En un intento por blindar el bolsillo de los consumidores locales, el Gobierno de Quintana Roo ha iniciado gestiones formales para alcanzar un acuerdo estratégico con Petróleos Mexicanos (Pemex). El objetivo es claro: garantizar el abasto y, de paso, buscar mecanismos que suavicen los precios de los combustibles en una entidad donde la logística de transporte siempre encarece la cuenta final en la bomba.
El contexto importa: Quintana Roo es, por su ubicación geográfica, el “final de la línea” en la cadena de distribución nacional. No es un dato menor que el estado registre históricamente algunos de los precios por litro más altos del país, lo que impacta directamente en el costo de vida y en la operatividad del sector turístico.

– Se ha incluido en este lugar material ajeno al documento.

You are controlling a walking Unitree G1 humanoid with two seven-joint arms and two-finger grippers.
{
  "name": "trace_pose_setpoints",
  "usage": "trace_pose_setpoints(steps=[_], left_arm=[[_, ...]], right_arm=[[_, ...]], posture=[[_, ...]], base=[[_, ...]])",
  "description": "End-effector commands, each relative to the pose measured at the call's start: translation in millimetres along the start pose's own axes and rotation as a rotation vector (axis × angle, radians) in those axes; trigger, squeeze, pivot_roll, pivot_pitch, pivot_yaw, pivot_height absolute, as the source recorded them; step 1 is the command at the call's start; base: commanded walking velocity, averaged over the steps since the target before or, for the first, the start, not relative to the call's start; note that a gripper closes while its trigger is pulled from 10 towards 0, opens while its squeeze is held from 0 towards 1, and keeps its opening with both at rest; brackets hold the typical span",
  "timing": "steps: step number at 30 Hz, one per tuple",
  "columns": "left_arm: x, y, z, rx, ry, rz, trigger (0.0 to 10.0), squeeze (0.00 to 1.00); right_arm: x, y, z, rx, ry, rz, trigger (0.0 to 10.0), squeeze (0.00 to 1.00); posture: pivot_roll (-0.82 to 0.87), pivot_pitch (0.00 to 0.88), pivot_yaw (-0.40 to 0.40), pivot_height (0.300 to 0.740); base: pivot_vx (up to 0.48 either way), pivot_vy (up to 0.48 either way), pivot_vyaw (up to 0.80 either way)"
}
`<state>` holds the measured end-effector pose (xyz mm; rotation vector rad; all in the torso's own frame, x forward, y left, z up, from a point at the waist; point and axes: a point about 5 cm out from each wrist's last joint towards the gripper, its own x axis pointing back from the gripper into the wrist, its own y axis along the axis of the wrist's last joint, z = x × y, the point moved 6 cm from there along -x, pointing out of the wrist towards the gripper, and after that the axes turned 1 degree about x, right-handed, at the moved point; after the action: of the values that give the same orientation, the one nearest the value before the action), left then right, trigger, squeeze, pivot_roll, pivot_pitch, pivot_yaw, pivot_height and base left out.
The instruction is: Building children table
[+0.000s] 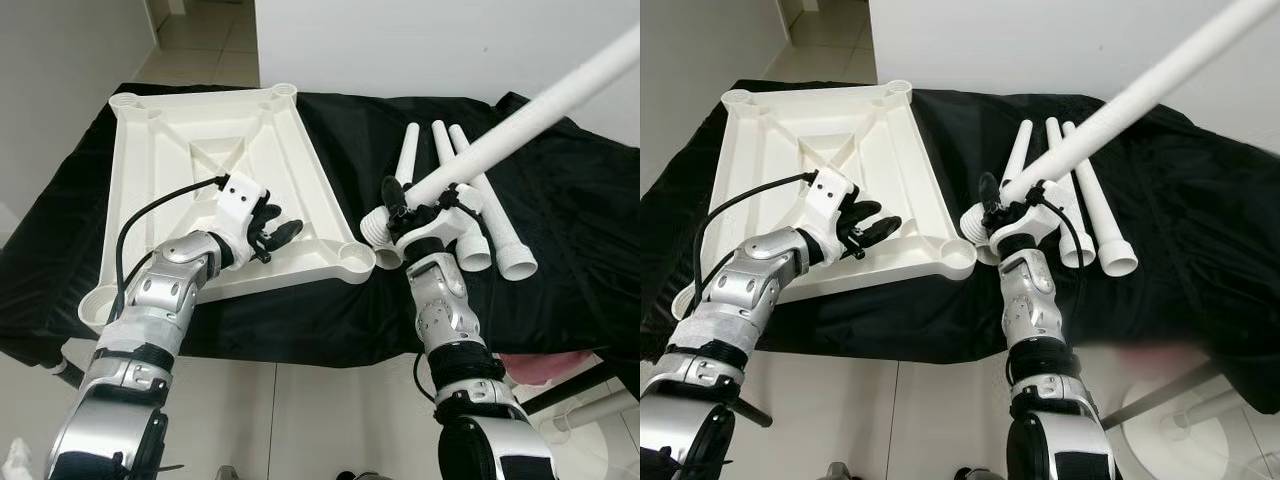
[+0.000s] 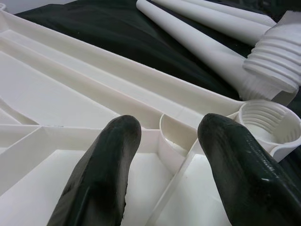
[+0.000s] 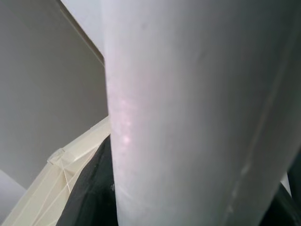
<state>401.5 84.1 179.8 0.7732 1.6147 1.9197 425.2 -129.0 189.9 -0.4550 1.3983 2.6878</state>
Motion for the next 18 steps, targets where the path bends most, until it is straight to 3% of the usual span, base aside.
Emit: trace_pose_setpoints(steps=[1, 5, 11, 15, 18], left_arm=[[0.8, -4.2, 2.0, -0.002, 0.04, 0.016, 10.0, 0.0], [1.5, -6.2, 0.1, -0.007, 0.051, 0.019, 10.0, 0.0], [2.6, -8.1, -3.4, 0.004, 0.057, 0.018, 10.0, 0.0], [3.1, -8.6, -4.9, 0.005, 0.056, 0.019, 10.0, 0.0], [1.4, -8.4, -8.4, 0.012, 0.048, 0.016, 10.0, 0.0]], right_arm=[[-2.4, 2.8, -1.9, -0.033, -0.013, -0.02, 10.0, 0.0], [-3.1, -3.5, -12.3, -0.039, -0.063, 0.006, 10.0, 0.0], [4.3, 3.5, -28.8, 0.081, -0.107, 0.003, 10.0, 0.0], [4.6, 10.1, -29.5, 0.114, -0.104, -0.018, 10.0, 0.0], [0.9, 19.2, -19.2, 0.096, -0.049, -0.051, 10.0, 0.0]], posture=[[0.03, 0.087, -0.04, 0.74], [0.03, 0.098, -0.045, 0.74], [0.02, 0.11, -0.048, 0.74], [0.01, 0.113, -0.044, 0.74], [0.0, 0.114, -0.038, 0.74]], base=[[0.0, 0.0, 0.0], [0.0, 0.0, 0.0], [0.0, 0.0, 0.0], [0.0, 0.0, 0.0], [0.0, 0.0, 0.0]])
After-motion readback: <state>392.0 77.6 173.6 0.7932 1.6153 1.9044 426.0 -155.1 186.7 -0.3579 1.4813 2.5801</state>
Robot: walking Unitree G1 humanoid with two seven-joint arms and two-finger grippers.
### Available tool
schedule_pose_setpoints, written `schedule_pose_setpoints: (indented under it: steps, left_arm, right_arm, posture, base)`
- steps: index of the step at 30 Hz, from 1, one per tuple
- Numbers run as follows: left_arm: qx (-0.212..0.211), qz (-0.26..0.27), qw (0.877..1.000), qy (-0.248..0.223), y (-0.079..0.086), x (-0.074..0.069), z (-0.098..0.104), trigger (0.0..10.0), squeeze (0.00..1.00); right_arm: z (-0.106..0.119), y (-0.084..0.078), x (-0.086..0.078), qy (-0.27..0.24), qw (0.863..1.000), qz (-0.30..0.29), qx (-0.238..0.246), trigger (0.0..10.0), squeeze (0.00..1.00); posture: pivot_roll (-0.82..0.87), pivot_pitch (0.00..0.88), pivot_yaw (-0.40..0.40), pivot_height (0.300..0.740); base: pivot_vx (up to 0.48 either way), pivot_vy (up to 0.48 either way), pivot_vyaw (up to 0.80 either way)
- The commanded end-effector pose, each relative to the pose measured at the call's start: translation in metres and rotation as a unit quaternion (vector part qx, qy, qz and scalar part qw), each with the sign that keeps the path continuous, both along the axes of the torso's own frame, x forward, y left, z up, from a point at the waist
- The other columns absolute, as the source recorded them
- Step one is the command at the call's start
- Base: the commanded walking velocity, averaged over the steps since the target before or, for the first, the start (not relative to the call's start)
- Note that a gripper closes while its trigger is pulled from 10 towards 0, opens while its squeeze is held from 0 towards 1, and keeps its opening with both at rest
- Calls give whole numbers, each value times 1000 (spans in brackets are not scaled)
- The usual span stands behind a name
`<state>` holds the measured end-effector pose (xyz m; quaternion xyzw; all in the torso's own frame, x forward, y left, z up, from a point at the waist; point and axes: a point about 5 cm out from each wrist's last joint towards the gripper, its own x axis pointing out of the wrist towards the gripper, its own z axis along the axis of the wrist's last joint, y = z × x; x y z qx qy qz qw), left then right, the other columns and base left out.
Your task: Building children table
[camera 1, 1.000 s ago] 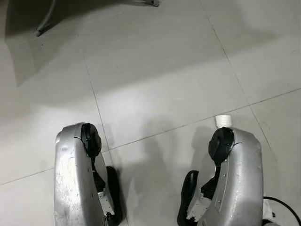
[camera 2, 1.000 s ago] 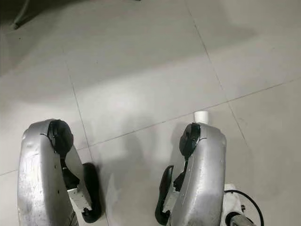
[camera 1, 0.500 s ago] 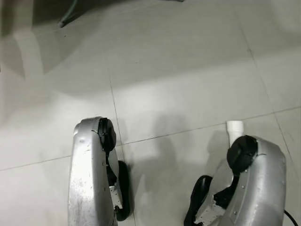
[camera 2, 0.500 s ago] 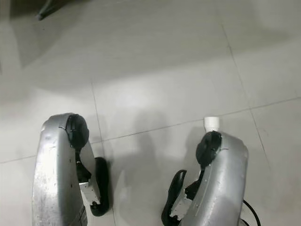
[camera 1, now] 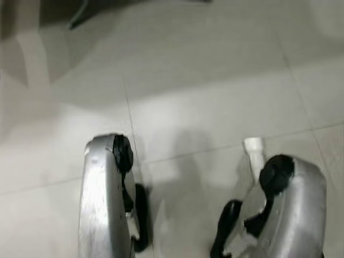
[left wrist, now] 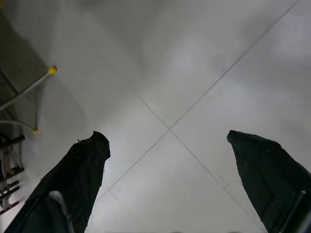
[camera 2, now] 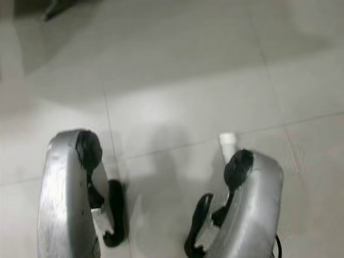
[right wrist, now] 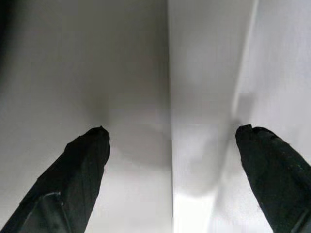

Logística y voluntad política
La negociación no solo busca mejores precios, sino una infraestructura de almacenamiento más robusta. Como si hiciera falta recordarlo, cualquier contratiempo en las terminales de abastecimiento o en el transporte marítimo deja a las gasolineras del estado al borde del desabasto en cuestión de horas. La explicación oficial se centra en la “soberanía energética estatal”, aunque el trasfondo es puramente económico.
No exactamente una sorpresa que este acercamiento ocurra ahora, cuando la presión inflacionaria y el aumento en la movilidad por las nuevas megaobras del sureste han disparado la demanda. Los empresarios gasolineros de la zona norte y sur han visto con buenos ojos la intervención gubernamental, esperando que la paraestatal ofrezca condiciones preferenciales que se reflejen en el tablero de las estaciones.
Sin embargo, la viabilidad de un “descuento” regional o de un subsidio específico es un terreno pantanoso. Pemex tiene sus propias urgencias financieras y la política de precios suele ser centralizada. Aun así, la administración estatal apuesta por su relevancia como motor económico para obtener una excepción que alivie la tensión en los tanques de los quintanarroenses.
¿Qué sigue?
Las mesas de trabajo entre la Secretaría de Hacienda estatal y los directivos de Pemex continuarán en las próximas semanas. Lo que sigue es definir si habrá convenios de colaboración técnica o si se logrará una reducción real en las tarifas de distribución. La pregunta queda en el aire: ¿estará dispuesta la Federación a darle un trato preferencial al Caribe Mexicano en materia de hidrocarburos?